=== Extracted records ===
"""

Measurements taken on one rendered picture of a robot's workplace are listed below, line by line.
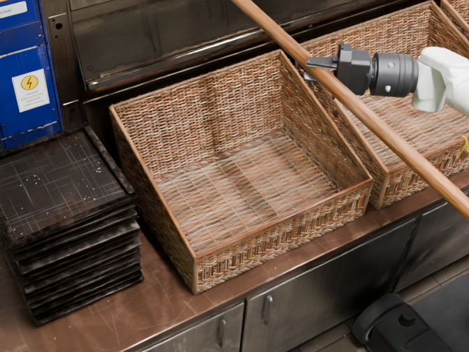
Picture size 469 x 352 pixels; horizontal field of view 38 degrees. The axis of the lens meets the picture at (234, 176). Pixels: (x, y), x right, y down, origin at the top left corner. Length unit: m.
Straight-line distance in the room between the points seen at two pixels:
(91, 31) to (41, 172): 0.37
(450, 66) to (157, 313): 0.90
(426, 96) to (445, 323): 1.07
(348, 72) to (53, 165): 0.70
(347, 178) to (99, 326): 0.79
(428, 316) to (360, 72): 1.13
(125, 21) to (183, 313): 0.74
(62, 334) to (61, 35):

"""

=== Work required ===
Output only the lines from the one that contains "(348, 72) to (53, 165): 0.70" through the final line of the records, exactly as given.

=== Your solution ===
(348, 72) to (53, 165): 0.70
(347, 178) to (99, 326): 0.79
(428, 316) to (360, 72): 1.13
(125, 21) to (183, 313): 0.74
(62, 334) to (61, 35):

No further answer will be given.